1,281,000 eggs are imported from Scotland and Washington State.

. 1990: Salmon farmers in the US claim Canada's import restrictions are a trade barrier. Chamut reiterates his concerns to the Policy Division of Pacific Rim and Trade. "Continued large-scale introductions from areas of the world including Washington State, Scotland, Norway and even eastern Canada would eventually result in the introduction of exotic disease agents of which the potential impact on both cultured and wild salmonids in BC could be both biologically damaging to the resource and economically devastating to its user groups."

. 1991: Numerous warnings are written by DFO and MOE officials, all concerning the dangers of importing diseases from foreign salmon eggs - a danger compounded by trade agreements allowing the salmon farming industry to import larger numbers of eggs. Narver's letter from MOE to DFO is typical for 1991. "The proposed revisions not only open the window indefinitely but essentially allow for unlimited numbers of eggs. I know your Department argues that this has to done to avoid a Free Trade ruling."

Subsequent to these warnings comes a 1991 letter from BC Packers' Director of Aquaculture to DFO. "As we have no other disease-free source available [other than Iceland] anywhere in the world, I am requesting that you reconsider your position, particularly in the light of the expected change in the DFO regulations." Regulations are duly relaxed and from 1991 to 2010 at least 23 million eggs are imported into BC waters, mostly from sources other than Iceland.

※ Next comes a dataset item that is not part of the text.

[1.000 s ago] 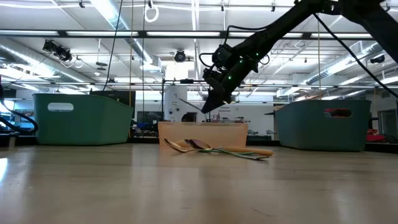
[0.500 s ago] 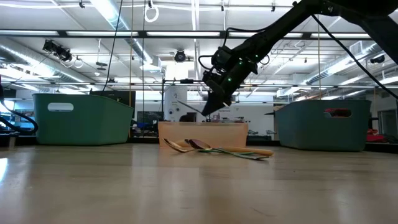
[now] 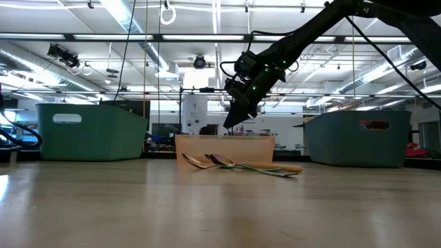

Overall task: Pick & Place Kitchen Items
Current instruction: Put the blue spoon into the green bin

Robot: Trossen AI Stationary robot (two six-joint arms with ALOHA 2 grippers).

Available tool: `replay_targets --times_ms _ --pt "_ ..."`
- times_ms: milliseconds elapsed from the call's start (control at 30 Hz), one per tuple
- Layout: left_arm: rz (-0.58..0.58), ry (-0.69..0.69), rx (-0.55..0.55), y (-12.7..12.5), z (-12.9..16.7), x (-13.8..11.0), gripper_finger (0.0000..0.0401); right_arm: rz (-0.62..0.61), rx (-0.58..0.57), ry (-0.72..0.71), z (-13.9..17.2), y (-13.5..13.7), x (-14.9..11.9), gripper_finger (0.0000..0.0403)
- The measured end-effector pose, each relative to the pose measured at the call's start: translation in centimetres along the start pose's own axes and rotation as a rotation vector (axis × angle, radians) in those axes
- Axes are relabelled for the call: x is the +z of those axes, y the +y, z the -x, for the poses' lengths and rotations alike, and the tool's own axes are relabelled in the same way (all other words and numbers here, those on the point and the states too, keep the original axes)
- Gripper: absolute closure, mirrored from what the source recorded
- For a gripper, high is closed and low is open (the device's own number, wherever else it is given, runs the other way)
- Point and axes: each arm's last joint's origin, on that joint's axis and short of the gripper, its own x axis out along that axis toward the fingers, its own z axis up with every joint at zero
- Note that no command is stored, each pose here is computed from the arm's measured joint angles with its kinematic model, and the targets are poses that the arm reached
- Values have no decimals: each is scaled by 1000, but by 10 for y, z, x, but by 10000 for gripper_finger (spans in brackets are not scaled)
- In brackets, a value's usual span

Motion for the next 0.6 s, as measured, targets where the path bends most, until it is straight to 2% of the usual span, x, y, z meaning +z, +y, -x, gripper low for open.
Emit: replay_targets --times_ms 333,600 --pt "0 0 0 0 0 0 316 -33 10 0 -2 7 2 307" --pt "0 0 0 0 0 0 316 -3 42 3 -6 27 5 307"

This evidence from the Cohen Commission indicated that international sources of eggs could be diseased and that the aquaculture industry wanted to import eggs, despite the risks.

Given trade agreements and the political leverage of the salmon farming industry to reduce precautionary regulations - the direction it "seems to dictate," in Dave Narver's damning words - the arrival of ISAv and other exotic diseases in BC's marine ecology is inevitable.